(Dataset entries)
+--

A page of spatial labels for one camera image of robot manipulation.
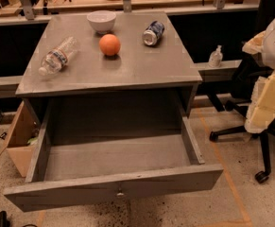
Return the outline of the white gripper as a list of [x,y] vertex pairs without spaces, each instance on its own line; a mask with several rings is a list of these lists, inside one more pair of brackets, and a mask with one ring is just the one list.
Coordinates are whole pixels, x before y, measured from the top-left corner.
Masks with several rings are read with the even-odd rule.
[[[263,64],[275,70],[275,19],[264,31],[246,42],[242,51],[251,55],[261,53]],[[275,119],[275,71],[267,78],[259,77],[251,94],[245,129],[249,133],[261,133]]]

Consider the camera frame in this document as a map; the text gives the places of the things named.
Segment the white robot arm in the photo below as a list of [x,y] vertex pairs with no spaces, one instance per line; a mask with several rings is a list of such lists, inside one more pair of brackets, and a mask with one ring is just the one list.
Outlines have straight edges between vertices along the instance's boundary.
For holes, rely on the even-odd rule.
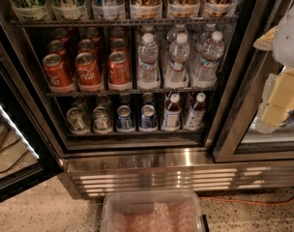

+--

[REQUIRED ACTION]: From the line containing "Outlines have straight" down to the last line of the entries above, copy each line exactly and nothing more. Leave pictures out.

[RESULT FOR THIS TASK]:
Outlines have straight edges between vertices along the instance's boundary.
For holes, rely on the even-odd rule.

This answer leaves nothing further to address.